Print every entry below again. Nothing may differ from the original.

### Provided records

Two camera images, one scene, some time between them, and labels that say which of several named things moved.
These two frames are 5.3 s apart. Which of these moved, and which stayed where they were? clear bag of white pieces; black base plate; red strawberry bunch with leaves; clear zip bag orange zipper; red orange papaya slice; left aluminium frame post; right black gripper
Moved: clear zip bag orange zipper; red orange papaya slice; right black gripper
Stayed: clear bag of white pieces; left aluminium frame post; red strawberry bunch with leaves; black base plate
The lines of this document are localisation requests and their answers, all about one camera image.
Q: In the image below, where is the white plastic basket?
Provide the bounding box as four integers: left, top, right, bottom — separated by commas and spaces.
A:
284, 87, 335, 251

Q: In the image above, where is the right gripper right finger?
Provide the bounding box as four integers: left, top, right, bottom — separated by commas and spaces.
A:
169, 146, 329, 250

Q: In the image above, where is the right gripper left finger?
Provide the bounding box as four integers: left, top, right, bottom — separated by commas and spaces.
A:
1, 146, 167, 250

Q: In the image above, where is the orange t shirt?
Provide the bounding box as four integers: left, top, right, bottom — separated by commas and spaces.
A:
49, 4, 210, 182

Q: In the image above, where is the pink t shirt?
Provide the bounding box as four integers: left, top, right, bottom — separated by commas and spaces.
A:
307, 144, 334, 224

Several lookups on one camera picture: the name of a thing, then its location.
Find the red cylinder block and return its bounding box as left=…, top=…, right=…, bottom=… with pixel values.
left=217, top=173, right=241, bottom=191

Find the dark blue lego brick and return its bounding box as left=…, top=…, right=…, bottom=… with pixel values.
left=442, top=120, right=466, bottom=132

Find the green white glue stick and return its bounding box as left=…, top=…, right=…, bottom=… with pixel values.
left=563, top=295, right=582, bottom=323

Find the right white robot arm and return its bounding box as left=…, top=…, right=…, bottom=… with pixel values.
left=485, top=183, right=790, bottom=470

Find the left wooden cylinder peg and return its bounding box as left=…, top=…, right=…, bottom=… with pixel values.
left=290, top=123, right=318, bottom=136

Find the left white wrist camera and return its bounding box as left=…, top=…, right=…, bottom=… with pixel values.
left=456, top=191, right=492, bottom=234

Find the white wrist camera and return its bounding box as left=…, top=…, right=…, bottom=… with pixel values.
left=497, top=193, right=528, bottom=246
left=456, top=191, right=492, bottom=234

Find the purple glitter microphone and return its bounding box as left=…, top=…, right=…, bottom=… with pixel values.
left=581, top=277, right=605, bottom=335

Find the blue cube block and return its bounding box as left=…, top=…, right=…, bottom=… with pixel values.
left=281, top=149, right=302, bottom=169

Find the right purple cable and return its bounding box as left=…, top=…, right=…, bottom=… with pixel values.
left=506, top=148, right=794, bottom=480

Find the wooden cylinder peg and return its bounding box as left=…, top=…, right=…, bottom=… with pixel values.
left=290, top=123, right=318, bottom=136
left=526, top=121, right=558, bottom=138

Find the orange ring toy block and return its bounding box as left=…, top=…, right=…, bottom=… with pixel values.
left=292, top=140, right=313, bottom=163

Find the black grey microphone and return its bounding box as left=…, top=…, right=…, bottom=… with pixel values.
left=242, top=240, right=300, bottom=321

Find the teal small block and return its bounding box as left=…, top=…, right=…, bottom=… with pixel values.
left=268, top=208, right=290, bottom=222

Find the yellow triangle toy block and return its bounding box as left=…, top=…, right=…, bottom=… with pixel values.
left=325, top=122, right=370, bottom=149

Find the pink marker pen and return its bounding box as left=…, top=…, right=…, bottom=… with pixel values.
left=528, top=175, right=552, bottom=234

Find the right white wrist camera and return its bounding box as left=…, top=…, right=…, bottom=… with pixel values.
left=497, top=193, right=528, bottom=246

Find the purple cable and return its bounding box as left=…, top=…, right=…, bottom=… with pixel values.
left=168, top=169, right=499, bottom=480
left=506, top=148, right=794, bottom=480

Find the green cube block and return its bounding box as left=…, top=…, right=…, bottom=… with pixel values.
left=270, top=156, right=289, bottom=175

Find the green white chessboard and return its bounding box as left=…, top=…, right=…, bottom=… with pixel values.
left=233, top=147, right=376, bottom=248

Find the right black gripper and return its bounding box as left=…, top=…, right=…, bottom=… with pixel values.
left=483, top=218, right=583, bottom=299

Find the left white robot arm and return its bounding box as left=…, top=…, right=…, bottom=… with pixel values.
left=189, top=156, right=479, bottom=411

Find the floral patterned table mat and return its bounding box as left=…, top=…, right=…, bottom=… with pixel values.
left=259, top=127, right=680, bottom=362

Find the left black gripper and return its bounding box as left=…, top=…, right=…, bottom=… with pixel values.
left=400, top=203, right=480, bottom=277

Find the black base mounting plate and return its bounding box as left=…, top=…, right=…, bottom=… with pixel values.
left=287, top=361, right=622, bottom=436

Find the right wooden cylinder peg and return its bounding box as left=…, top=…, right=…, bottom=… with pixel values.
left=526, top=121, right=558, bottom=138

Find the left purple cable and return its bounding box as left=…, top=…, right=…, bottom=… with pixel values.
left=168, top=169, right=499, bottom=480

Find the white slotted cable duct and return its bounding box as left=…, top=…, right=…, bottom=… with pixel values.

######

◆ **Exercise result**:
Two camera images, one scene, some time between them, and labels that say which of several named things moved.
These two frames are 5.3 s apart. Which of these moved, and which stayed where they were? clear bag of white pieces; black base plate; red strawberry bunch with leaves; clear zip bag orange zipper; red orange papaya slice; left aluminium frame post; right black gripper
Moved: clear zip bag orange zipper; red orange papaya slice; right black gripper
Stayed: clear bag of white pieces; left aluminium frame post; red strawberry bunch with leaves; black base plate
The lines of this document are localisation requests and their answers, all about one camera image.
Q: In the image below, where is the white plastic basket?
Provide the bounding box as four integers: left, top, right, bottom — separated by commas and spaces.
A:
284, 87, 335, 251

Q: In the image above, where is the right gripper right finger?
Provide the bounding box as four integers: left, top, right, bottom — separated by commas and spaces.
A:
169, 146, 329, 250

Q: In the image above, where is the right gripper left finger?
Provide the bounding box as four integers: left, top, right, bottom — separated by commas and spaces.
A:
1, 146, 167, 250

Q: In the image above, where is the orange t shirt?
Provide the bounding box as four integers: left, top, right, bottom — separated by commas and spaces.
A:
49, 4, 210, 182

Q: In the image above, where is the pink t shirt?
Provide the bounding box as four integers: left, top, right, bottom — separated by commas and spaces.
A:
307, 144, 334, 224

Several lookups on one camera picture: the name of a thing, then its location.
Find the red cylinder block and return its bounding box as left=…, top=…, right=…, bottom=… with pixel values.
left=217, top=173, right=241, bottom=191

Find the dark blue lego brick and return its bounding box as left=…, top=…, right=…, bottom=… with pixel values.
left=442, top=120, right=466, bottom=132

Find the green white glue stick and return its bounding box as left=…, top=…, right=…, bottom=… with pixel values.
left=563, top=295, right=582, bottom=323

Find the right white robot arm and return its bounding box as left=…, top=…, right=…, bottom=… with pixel values.
left=485, top=183, right=790, bottom=470

Find the left wooden cylinder peg and return its bounding box as left=…, top=…, right=…, bottom=… with pixel values.
left=290, top=123, right=318, bottom=136

Find the left white wrist camera and return its bounding box as left=…, top=…, right=…, bottom=… with pixel values.
left=456, top=191, right=492, bottom=234

Find the white wrist camera and return its bounding box as left=…, top=…, right=…, bottom=… with pixel values.
left=497, top=193, right=528, bottom=246
left=456, top=191, right=492, bottom=234

Find the purple glitter microphone and return its bounding box as left=…, top=…, right=…, bottom=… with pixel values.
left=581, top=277, right=605, bottom=335

Find the blue cube block and return its bounding box as left=…, top=…, right=…, bottom=… with pixel values.
left=281, top=149, right=302, bottom=169

Find the right purple cable and return its bounding box as left=…, top=…, right=…, bottom=… with pixel values.
left=506, top=148, right=794, bottom=480

Find the wooden cylinder peg and return its bounding box as left=…, top=…, right=…, bottom=… with pixel values.
left=290, top=123, right=318, bottom=136
left=526, top=121, right=558, bottom=138

Find the orange ring toy block and return its bounding box as left=…, top=…, right=…, bottom=… with pixel values.
left=292, top=140, right=313, bottom=163

Find the black grey microphone and return its bounding box as left=…, top=…, right=…, bottom=… with pixel values.
left=242, top=240, right=300, bottom=321

Find the teal small block and return its bounding box as left=…, top=…, right=…, bottom=… with pixel values.
left=268, top=208, right=290, bottom=222

Find the yellow triangle toy block and return its bounding box as left=…, top=…, right=…, bottom=… with pixel values.
left=325, top=122, right=370, bottom=149

Find the pink marker pen and return its bounding box as left=…, top=…, right=…, bottom=… with pixel values.
left=528, top=175, right=552, bottom=234

Find the right white wrist camera and return its bounding box as left=…, top=…, right=…, bottom=… with pixel values.
left=497, top=193, right=528, bottom=246

Find the purple cable and return its bounding box as left=…, top=…, right=…, bottom=… with pixel values.
left=168, top=169, right=499, bottom=480
left=506, top=148, right=794, bottom=480

Find the green cube block and return its bounding box as left=…, top=…, right=…, bottom=… with pixel values.
left=270, top=156, right=289, bottom=175

Find the green white chessboard and return its bounding box as left=…, top=…, right=…, bottom=… with pixel values.
left=233, top=147, right=376, bottom=248

Find the right black gripper and return its bounding box as left=…, top=…, right=…, bottom=… with pixel values.
left=483, top=218, right=583, bottom=299

Find the left white robot arm and return its bounding box as left=…, top=…, right=…, bottom=… with pixel values.
left=189, top=156, right=479, bottom=411

Find the floral patterned table mat and return its bounding box as left=…, top=…, right=…, bottom=… with pixel values.
left=259, top=127, right=680, bottom=362

Find the left black gripper and return its bounding box as left=…, top=…, right=…, bottom=… with pixel values.
left=400, top=203, right=480, bottom=277

Find the black base mounting plate and return its bounding box as left=…, top=…, right=…, bottom=… with pixel values.
left=287, top=361, right=622, bottom=436

Find the right wooden cylinder peg and return its bounding box as left=…, top=…, right=…, bottom=… with pixel values.
left=526, top=121, right=558, bottom=138

Find the left purple cable and return its bounding box as left=…, top=…, right=…, bottom=… with pixel values.
left=168, top=169, right=499, bottom=480

Find the white slotted cable duct and return its bounding box as left=…, top=…, right=…, bottom=… with pixel values.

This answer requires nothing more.